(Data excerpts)
··········

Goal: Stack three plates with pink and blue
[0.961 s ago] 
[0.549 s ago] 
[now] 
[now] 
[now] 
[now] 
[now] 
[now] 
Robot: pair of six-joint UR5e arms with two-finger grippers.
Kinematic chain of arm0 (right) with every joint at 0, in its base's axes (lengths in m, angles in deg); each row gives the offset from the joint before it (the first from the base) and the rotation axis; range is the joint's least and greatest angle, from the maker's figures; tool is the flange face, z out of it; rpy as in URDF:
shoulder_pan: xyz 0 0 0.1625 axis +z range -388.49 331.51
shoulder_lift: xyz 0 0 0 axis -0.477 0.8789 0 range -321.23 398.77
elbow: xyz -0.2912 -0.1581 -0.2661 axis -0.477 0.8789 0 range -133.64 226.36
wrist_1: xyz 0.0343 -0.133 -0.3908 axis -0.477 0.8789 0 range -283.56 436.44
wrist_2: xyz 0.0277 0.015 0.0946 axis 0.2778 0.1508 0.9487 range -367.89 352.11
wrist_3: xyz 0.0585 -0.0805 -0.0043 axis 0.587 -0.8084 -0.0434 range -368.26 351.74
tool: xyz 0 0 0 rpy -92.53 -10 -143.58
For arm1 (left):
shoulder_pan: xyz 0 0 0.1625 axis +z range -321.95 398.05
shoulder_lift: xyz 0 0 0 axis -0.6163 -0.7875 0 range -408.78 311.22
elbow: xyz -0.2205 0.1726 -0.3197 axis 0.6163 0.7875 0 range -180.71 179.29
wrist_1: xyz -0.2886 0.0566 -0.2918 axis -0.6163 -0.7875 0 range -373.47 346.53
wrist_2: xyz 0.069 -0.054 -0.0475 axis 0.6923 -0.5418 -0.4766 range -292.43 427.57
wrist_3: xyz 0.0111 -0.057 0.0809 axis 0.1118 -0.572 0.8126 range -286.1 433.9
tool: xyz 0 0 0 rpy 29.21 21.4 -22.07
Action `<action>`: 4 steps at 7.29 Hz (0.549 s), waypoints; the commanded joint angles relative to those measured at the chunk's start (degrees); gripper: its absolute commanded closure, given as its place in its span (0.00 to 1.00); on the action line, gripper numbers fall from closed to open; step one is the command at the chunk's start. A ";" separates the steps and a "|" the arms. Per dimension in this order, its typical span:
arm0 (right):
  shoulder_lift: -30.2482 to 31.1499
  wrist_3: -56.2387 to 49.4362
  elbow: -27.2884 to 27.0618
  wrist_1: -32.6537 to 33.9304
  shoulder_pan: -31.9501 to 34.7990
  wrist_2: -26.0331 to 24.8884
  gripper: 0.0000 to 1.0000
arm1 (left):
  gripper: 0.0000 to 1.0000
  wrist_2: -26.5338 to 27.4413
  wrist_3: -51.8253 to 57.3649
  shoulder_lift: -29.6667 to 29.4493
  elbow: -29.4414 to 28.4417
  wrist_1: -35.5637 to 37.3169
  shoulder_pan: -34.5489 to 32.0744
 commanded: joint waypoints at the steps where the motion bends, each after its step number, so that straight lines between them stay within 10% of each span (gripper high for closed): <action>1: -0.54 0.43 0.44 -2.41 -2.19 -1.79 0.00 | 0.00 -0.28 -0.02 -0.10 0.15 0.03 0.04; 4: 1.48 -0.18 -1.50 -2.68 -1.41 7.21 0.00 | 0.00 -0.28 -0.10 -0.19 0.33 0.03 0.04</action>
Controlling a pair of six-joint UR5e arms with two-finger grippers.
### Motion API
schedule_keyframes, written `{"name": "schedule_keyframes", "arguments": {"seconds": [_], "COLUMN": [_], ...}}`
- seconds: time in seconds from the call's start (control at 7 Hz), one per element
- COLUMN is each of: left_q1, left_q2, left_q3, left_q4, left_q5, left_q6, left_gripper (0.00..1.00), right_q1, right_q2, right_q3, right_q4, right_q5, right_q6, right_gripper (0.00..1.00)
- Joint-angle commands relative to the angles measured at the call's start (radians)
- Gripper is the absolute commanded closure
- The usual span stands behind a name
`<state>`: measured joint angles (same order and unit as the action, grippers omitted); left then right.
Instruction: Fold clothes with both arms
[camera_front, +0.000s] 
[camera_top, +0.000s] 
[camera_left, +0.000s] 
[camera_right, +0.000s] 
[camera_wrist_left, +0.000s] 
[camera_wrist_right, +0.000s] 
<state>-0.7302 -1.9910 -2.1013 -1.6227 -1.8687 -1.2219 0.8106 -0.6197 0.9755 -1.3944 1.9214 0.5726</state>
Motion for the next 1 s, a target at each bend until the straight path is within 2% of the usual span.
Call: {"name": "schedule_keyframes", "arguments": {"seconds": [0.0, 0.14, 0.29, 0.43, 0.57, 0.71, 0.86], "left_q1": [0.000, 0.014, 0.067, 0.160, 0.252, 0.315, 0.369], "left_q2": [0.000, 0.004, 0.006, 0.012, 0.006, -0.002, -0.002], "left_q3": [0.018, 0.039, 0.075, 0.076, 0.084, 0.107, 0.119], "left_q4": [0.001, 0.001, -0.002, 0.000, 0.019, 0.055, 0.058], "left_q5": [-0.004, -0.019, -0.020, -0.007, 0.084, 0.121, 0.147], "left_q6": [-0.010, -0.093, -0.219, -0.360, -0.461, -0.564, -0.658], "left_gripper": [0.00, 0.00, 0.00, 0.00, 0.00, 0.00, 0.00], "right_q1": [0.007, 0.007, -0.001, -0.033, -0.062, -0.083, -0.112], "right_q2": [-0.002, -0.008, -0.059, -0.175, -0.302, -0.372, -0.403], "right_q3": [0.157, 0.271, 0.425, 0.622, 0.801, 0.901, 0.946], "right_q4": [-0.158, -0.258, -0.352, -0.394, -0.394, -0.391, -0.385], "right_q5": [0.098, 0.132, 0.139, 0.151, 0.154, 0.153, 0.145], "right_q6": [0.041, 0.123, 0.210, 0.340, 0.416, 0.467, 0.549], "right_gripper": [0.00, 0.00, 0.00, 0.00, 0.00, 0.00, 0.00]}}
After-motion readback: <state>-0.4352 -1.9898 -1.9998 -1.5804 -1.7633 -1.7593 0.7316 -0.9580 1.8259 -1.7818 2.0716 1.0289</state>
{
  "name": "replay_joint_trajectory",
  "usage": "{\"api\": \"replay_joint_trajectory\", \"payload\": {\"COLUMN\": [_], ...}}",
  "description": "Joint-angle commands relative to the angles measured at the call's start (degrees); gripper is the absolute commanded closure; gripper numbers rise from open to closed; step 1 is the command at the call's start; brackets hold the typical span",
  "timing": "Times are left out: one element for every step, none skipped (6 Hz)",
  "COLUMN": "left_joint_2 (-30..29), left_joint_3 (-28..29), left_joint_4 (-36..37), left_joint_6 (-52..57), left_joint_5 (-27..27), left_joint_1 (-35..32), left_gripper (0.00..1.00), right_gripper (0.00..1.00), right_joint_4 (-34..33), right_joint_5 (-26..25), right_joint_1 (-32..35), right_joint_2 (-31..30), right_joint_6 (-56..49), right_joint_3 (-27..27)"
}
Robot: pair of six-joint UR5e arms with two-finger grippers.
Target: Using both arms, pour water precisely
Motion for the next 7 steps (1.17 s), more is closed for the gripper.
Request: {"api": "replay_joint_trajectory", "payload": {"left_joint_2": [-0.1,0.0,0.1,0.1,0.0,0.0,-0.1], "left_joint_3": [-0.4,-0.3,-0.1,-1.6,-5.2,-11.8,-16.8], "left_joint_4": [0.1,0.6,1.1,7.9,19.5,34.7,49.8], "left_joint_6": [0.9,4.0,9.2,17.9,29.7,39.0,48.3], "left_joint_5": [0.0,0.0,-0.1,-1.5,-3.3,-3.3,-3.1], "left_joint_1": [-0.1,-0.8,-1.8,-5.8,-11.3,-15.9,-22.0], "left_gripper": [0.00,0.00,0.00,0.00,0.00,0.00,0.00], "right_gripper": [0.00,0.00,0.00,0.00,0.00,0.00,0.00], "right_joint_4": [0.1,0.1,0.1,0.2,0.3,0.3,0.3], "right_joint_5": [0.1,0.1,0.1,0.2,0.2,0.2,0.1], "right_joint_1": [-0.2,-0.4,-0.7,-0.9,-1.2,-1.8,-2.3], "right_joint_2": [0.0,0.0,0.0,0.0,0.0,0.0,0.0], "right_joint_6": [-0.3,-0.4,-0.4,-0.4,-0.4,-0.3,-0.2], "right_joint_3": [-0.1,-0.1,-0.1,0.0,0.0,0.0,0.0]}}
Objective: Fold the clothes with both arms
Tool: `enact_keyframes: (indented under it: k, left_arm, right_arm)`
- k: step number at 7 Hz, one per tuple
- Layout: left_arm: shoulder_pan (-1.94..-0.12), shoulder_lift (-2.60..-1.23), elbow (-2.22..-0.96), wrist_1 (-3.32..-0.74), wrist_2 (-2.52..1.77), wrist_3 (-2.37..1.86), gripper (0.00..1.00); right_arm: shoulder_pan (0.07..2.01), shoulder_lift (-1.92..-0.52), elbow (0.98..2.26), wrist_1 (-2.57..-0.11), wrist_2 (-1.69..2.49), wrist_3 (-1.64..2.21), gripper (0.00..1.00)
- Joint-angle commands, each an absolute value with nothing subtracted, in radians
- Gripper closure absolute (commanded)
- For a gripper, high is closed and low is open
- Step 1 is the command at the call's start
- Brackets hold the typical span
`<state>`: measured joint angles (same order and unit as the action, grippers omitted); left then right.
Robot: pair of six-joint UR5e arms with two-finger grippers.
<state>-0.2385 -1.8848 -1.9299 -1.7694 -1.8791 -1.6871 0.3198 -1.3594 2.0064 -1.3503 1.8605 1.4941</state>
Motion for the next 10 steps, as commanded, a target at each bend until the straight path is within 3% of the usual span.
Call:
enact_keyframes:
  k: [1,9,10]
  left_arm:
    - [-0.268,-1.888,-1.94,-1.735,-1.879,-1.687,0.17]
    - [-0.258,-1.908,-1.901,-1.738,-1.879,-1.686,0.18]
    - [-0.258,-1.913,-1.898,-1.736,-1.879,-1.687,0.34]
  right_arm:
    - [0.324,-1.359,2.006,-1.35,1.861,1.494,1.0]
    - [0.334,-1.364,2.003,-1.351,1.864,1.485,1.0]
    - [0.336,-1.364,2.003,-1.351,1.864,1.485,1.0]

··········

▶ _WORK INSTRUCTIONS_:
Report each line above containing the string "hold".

▶ _WRITTEN REPLY_:
  "description": "Joint-angle commands relative to the angles measured at the call's start (degrees); gripper is the absolute commanded closure; gripper numbers rise from open to closed; step 1 is the command at the call's start; brackets hold the typical span",
- Brackets hold the typical span

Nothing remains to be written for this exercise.